« Le Péché Originel n'est pas un article de foi, mais une donnée d'expérience » par Michel VERGNAUD de la Communauté Mission de France

Comment est-il encore possible de croire au « Péché Originel » ?

Adam et Eve, à eux seuls, ont fait fort pour être à l’origine de tant de dégâts à travers les siècles. Quelle responsabilité ! Invraisemblable !

Pour ce qui me concerne, est-il admissible qu’aujourd’hui je ‘ paie ‘ pour une faute commise par un autre il y a si longtemps ? Est-il admissible que j’en subisse les conséquences alors que je n’y suis pour rien ? Lourde hérédité !

Appréhendé sous cet angle, il est bien difficile de croire au ‘ Péché Originel ‘ Pourtant à en juger par les fruits mauvais qu’on lui attribue et qui sont très réels, il convient de reconsidérer les choses en amont. Si ces fruits sont mauvais, ce n’est pas sans raison.

A la naissance, nous sommes d’emblée immergés dans le temps et l’espace….. Le constater c’est dire notre finitude, notre fragilité, notre manque. Or, nous sommes malades de ce manque. Nous le jugeons vite comme inacceptable. Il nous faut aller outre, bousculer tout et mettre la main sur les choses et sur les gens dans un assouvissement de toute-puissance. (selon des modes divers).

Mais, revenons au texte de la Genèse. La toute-puissance, n’est-ce pas ce que promet le serpent : « Le jour où vous en mangerez, vos yeux s’ouvriront et vous serez comme des dieux » (Gn 3/5). Eve, bien naturellement, trouva la promesse séduisante et désirable. Là est sans doute la clé d’une bonne lecture.

Nous tous, nous sommes pétris de la même pâte. Notre ego est en appétence pour combler ce manque qui nous taraude. Pas besoin de charger Eve et Adam de cette responsabilité ! Le ‘ Péché Originel ‘ se loge en chacun de nous. Ce n’est d’ailleurs pas un péché. On ne se confesse pas du ‘ Péché Originel ‘ ! Le péché a quelque chose à voir avec nos choix. Le ‘ Péché Originel ‘n’est pas au bout d’un choix. Trouvant dans la finitude un terrain favorable, le concept traduit notre ruineuse appétence pour l’égoïsme, la violence, le pouvoir. C’est une donnée foncière. Elle ne gomme cependant pas le fait que les hommes ont été créés à la ressemblance de Dieu selon la Genèse. Il faut le souligner. Oui, en chacun il en demeure toujours une très riche trace. La condition qui est la notre, en Jésus, Dieu l’a endossée.

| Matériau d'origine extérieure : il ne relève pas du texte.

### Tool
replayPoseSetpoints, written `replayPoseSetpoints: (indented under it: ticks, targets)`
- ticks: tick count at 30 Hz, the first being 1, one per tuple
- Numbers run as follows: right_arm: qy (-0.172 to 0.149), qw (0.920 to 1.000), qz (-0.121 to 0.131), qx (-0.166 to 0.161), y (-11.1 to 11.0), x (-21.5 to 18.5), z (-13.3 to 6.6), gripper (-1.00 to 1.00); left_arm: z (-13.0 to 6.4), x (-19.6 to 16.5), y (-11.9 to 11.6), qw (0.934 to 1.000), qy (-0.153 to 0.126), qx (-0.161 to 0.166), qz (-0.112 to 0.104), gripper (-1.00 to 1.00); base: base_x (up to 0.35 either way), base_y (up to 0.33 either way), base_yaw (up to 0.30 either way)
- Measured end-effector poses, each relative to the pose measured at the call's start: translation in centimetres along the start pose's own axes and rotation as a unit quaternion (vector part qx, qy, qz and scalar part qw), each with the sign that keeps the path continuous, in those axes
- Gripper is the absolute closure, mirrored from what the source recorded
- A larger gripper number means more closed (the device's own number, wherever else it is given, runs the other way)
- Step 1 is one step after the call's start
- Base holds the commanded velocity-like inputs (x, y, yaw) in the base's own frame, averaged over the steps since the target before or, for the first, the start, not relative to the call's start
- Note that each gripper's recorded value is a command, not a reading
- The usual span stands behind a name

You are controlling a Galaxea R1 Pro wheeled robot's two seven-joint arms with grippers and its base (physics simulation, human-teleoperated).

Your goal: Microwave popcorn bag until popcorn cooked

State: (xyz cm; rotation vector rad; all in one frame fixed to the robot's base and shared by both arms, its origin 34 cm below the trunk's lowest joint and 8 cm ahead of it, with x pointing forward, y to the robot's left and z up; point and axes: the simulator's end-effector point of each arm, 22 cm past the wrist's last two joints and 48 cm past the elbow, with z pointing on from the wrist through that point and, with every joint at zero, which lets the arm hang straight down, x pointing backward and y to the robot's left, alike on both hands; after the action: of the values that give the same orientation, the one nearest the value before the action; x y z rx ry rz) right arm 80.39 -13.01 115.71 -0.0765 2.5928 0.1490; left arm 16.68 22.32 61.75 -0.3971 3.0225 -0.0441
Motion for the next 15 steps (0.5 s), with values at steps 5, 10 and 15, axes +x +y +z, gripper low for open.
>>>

Notre vue est souvent courte et malheureuse. Pourtant, le terrain de notre finitude n’est pas seulement limite et manque. La finitude c’est aussi un bel espace qui permet l’exercice de la liberté. Puisse chacun y écrire une belle page. Les hommes ont toujours à « cultiver et garder le jardin » (Gn 2/15), à « maîtriser la terre » (Gn 1/28) Assurément, ce n’est pas mettre la main sur les choses et sur les gens pour assouvir une pulsion de toute-puissance. Etre comme des dieux.

L’entendement du Péché Originel, tiré de la promesse flamboyante mais fallacieuse du serpent, recoupe presque banalement le vécu que chacun de nous expérimente. L’idée d’une abyssale et unique Rupture ne tient pas la route une minute. C’est dans la trame même de nos vies qu’elle est présente, toujours tapie et tentante. Prêts à y céder peu ou prou, c’est en limite que nous nous tenons. Le mal, en effet, a de beaux attraits.

Nos existences sont en tension. Elles ne sont pas ficelées d’avance. C’est dire leur poids et leur valeur. Derrière le concept de Péché Originel se cache notre propension à les centrer sur notre ego perçu comme origine et fin de notre statut. Peu ou prou, mettre la main sur les choses et sur les gens est la traduction de cette appétence. Elle n’honore pas la condition humaine. Elle nous enferme. Il est une autre voie. Belle, en effet, est l’existence de celui qui avance dans la vie avec confiance, tisse des liens avec les autres et s’emploie à humaniser le monde. Non que le salut soit obtenu à la force du poignet. Dans la logique évangélique qui est celle de l’amour, il ne peut y avoir compétition entre la grâce et la liberté.

« La gloire de mon Père, c’est que vous donniez beaucoup de fruits » (Jn 15/8). Mais donner beaucoup de fruits, ce n’est assurément pas en cédant à l’égoïsme, à l’injustice, à la violence, en mettant la main sur les choses et sur les gens comme y sommes tentés dans notre finitude.

La terre est belle. Le jardin superbe. Les hommes ont à le cultiver pour que lèvent des fruits goûteux. Ils en sont les gérants appelés à l’enrichir en prodiguant des soins où ils mettent le meilleur d’eux-mêmes. Ils s’y grandissent.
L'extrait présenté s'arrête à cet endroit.